We have to fine the equilibrium constant for
$2N{H}_3\left(g\right)+\frac{5}{2}{O}_2\left(g\right)\rightleftharpoons 2NO\left(g\right)+3H_{2}O\left(g\right)$ will be:

Reversing the eq. 1,
we get , eq. 4
$2N{H}_3\left(g\right)\rightleftharpoons N_2\left(g\right)+3H_2\left(g\right);K_4=\frac{1}{K_1}$

Multiplying eq. 3 by 3,
we get , eq. 5
$3H_2\left(g\right)+\frac{3}{2}{O}_2\left(g\right)\rightleftharpoons 3H_{2}O\left(g\right);K_5=(K_3{)}^3$

Adding equation 2, 4, and 5, we get the required equation,
$2N{H}_3\left(g\right)+\frac{5}{2}{O}_2\left(g\right)\rightleftharpoons 2NO\left(g\right)+3H_{2}O\left(g\right)$

$K=K_2\times K_4\times K_5$

putting values,

$K=K_2\times \frac{1}{K_1}\times (K_3{)}^3=\frac{K_2\times K_3^3}{K_1}$



Theory:

Characteristics of $K$ (Equilibrium constant) :
Equilibrium constant $\left(K\right)$ for the backward reaction is calculated by taking the reciprocal of equilibrium constant $\left(K\right)$ for the forward reaction and vice versa .

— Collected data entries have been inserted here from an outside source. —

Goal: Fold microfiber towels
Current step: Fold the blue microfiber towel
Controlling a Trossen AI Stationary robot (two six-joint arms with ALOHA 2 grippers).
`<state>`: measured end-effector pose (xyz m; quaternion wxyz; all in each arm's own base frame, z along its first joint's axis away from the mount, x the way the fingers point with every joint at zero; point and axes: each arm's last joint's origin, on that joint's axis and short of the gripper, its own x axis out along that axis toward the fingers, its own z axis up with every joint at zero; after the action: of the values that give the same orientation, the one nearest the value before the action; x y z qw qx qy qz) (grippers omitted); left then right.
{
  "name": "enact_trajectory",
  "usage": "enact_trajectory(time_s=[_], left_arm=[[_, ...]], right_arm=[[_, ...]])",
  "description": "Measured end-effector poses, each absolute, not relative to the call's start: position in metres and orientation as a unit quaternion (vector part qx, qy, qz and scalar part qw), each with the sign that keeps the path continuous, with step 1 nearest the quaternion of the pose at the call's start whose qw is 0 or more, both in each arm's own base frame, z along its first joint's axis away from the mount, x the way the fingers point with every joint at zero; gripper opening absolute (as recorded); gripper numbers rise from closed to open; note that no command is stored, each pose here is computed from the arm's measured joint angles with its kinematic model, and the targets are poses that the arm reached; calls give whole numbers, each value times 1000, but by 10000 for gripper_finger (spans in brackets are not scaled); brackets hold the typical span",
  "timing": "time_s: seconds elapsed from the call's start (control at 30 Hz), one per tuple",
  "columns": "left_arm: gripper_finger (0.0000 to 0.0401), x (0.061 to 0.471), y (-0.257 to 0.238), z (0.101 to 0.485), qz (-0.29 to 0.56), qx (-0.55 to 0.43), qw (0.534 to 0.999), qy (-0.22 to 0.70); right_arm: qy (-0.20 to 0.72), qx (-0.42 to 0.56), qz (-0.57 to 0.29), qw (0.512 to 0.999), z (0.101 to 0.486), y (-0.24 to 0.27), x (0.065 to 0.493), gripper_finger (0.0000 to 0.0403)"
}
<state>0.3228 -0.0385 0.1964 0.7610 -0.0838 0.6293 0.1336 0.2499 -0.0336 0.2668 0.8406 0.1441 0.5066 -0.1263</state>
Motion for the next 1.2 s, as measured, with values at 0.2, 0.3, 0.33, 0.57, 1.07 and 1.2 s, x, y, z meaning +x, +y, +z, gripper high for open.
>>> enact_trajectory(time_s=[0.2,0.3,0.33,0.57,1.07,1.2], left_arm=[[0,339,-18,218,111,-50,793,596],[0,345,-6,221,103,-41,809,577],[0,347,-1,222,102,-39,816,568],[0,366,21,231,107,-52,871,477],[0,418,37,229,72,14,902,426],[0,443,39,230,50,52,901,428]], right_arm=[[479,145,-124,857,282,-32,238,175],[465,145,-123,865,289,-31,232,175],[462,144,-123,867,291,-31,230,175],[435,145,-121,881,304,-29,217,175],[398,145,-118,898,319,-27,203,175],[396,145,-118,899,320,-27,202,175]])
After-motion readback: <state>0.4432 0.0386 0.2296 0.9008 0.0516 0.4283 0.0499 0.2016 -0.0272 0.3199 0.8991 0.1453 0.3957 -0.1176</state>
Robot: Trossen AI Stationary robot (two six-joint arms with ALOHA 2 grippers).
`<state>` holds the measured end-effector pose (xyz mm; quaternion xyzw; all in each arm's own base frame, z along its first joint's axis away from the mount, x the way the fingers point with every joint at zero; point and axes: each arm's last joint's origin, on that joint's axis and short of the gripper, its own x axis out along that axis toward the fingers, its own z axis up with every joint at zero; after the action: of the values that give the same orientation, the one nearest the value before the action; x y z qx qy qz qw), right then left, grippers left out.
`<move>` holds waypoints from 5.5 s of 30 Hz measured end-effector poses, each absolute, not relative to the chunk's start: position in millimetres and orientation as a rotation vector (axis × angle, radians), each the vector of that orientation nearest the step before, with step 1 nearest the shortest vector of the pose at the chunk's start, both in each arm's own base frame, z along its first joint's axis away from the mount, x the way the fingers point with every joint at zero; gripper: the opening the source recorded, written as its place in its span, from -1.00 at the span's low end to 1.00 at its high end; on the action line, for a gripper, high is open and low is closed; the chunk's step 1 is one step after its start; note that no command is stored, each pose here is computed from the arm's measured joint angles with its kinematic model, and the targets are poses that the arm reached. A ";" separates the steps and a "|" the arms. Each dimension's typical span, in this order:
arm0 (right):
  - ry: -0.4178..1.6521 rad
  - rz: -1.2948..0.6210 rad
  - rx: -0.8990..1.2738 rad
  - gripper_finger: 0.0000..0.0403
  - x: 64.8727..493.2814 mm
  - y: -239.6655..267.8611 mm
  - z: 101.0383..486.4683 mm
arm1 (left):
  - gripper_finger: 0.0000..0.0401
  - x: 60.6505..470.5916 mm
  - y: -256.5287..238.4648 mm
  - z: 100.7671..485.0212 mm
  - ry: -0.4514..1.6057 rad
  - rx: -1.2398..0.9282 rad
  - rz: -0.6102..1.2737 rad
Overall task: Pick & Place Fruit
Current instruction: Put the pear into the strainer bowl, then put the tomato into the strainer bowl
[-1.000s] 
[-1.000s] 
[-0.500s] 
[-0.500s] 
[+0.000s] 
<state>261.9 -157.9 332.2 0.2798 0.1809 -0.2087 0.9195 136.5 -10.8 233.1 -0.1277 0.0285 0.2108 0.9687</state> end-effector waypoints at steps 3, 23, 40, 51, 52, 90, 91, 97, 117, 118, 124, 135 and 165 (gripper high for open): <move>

Suppose for the given reaction :

$A+B\rightleftharpoons C$ then $K_c=\frac{\left[C\right]}{\left[A\right]\left[B\right]}$
$C\rightleftharpoons A+B$ then $K_c^{{}^{\prime }}=\frac{\left[A\right]\left[B\right]}{\left[C\right]}=\frac{1}{K}$
If the equilibrium reaction stoichiometry is changed, the power of the equilibrium constant also gets changed by the same quantity.

Suppose for the given reaction :

$A+B\rightleftharpoons C$ ; $K_{eq}=K$
$2A+2B\rightleftharpoons 2C$; $K_{eq}^{{}^{\prime }}=K^2$

if,
$A+B\rightleftharpoons C$ ; $K_{eq}=K$
$\frac{1}{2}A+\frac{1}{2}B\rightleftharpoons \frac{1}{2}C$ then $K_{eq}^{{}^{\prime \prime }}=K^{\frac{1}{2}}$

In case stepwise multiple equilibria leading to the final products, the equilibrium constant of the net equilibrium = product of each stepwise equilibrium constants.
Note:- whenever we add the reactions we multiply the K values and when we subtract the reaction we need to divide the K values.

Example 1 :
$A+B\rightleftharpoons C$; $K_1$
$C\rightleftharpoons D$; $K_2$
for $A+B\rightleftharpoons D;K=K_1\times K_2$

Example 2 :
$H_2\left(g\right)+2C\left(s\right)+\frac{5}{2}{O}_2\left(g\right)\rightleftharpoons 2C{O}_2\left(g\right)+H_{2}O\left(l\right)\Rightarrow K_1$

$C_2{H}_2\left(g\right)+\frac{5}{2}{O}_2\left(g\right)\rightleftharpoons 2C{O}_2\left(g\right)+H_{2}O\left(l\right)\Rightarrow K_2$

$H_2\left(g\right)+2C\left(s\right)\rightleftharpoons C_2{H}_2\left(g\right)\Rightarrow K=\frac{K_1}{K_2}$